The organ began to play quietly,
and through my tears I saw for the first time how diverse the congregation
was. In addition to the men in city suits there were young mothers with
children, wrinkled old ladies, smart girls from the offices, women in
fashionable clothes from some expensive patch of the West End. I also
noted several camera-toting tourists, far off the beaten track, and even
a yuppie with a bottle of champagne tucked under his arm as if he, like
me, had been diverted on the way to lunch. The majority of these people
remained onlookers, some obviously admiring, some more reticent, but all
unable to tear themselves away as the minority made their way slowly up
towards the altar. The woman in the second wheelchair was a stroke-victim
like Aunt, and one side of her face was paralysed. I watched her with
a growing incredulity. What did she think was going to happen? Did she
imagine she was going to jump out of her chair and walk? I felt outraged.
I also decided that this was the most embarrassing scene I had ever witnessed
and that I wanted above all to leave.
Yet I stayed. I found I had
to go on watching Nicholas Darrow, so calm, so grave, so dignified as
he went about his mysterious work. He was placing his slim, long-fingered
hands on the heads of those who knelt at the altar-rail, his face tense
with concentration, his whole body exuding an integrity which I instantly
recognised and which somehow, by some mysterious force, pinned me in position.
I could always have walked out on a charlatan.

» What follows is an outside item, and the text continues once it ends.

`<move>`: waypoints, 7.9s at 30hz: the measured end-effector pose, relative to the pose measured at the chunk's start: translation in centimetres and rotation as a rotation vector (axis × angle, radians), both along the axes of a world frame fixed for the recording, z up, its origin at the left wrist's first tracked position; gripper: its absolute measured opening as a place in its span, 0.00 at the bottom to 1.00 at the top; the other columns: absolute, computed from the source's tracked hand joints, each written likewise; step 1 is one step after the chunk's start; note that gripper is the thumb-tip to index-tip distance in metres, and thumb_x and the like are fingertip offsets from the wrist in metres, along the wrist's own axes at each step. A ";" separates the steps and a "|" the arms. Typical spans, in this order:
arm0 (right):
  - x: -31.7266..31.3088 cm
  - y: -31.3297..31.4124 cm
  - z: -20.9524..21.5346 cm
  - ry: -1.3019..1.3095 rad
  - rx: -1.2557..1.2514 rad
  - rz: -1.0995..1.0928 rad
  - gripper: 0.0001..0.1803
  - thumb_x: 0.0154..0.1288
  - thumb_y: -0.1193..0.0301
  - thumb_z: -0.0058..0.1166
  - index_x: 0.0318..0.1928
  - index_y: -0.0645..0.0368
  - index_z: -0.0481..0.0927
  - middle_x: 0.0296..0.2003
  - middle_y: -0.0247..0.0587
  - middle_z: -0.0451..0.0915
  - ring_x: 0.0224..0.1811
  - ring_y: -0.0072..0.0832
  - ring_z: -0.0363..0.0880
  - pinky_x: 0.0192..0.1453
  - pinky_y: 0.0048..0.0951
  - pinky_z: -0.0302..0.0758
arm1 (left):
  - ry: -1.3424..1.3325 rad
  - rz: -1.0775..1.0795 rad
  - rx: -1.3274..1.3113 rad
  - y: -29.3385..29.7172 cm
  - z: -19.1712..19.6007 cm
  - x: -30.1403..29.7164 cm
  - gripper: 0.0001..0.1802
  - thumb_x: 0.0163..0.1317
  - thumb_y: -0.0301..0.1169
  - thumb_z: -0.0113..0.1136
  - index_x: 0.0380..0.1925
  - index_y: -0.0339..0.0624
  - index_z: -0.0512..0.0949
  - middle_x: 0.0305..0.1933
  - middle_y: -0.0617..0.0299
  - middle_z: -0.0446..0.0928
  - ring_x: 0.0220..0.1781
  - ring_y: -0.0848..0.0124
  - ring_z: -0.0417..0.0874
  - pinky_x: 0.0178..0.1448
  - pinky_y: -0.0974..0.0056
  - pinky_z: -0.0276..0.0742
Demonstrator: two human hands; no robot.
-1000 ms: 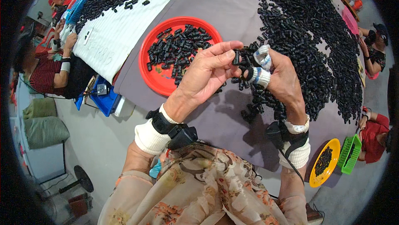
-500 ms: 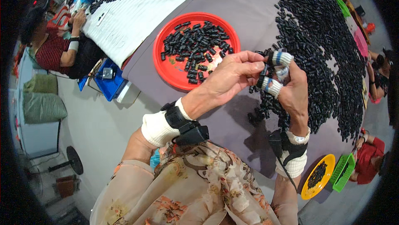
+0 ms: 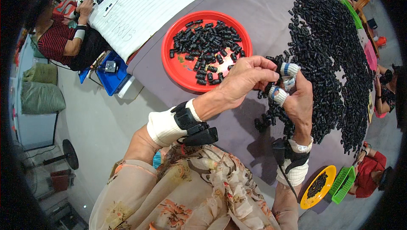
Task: Assembling small black plastic components by fitting them together at a factory workbench.
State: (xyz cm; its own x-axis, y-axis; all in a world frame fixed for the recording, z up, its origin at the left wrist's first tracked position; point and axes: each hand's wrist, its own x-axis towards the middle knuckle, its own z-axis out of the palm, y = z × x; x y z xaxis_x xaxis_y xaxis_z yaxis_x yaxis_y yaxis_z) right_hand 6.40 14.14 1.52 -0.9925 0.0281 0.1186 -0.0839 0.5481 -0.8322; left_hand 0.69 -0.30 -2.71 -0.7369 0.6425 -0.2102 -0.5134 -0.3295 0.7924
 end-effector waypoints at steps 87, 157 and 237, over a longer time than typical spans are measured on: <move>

But I couldn't turn my
back with contempt on someone honest.
My eyes filled with tears
again and this time I started to weep. Immediately I was horrified by
my lack of self-control, What would Aunt have said in the days when she
could still speak? She had taught me that to show emotion in public was
disgraceful.
The image of Aunt suddenly
filled my mind. What had Aunt ever done for me, a stranger might have
asked, and the one answer I could never have given was: "Zilch." Aunt
had taken me in and brought me up--my great-aunt she was, the aunt of
my foul mother who hadn't wanted me--God, what a disaster my early life
had been, but Aunt had intervened, spinster Aunt, once a hatchet-faced
teacher in a grammar school, no one special, just another bossy old bag
who could be both beastly and boring, but this particular bossy old bag
had been there when she was needed and now I had to be there for her,
just as she'd been there for me. Well, that was only fair, wasn't it?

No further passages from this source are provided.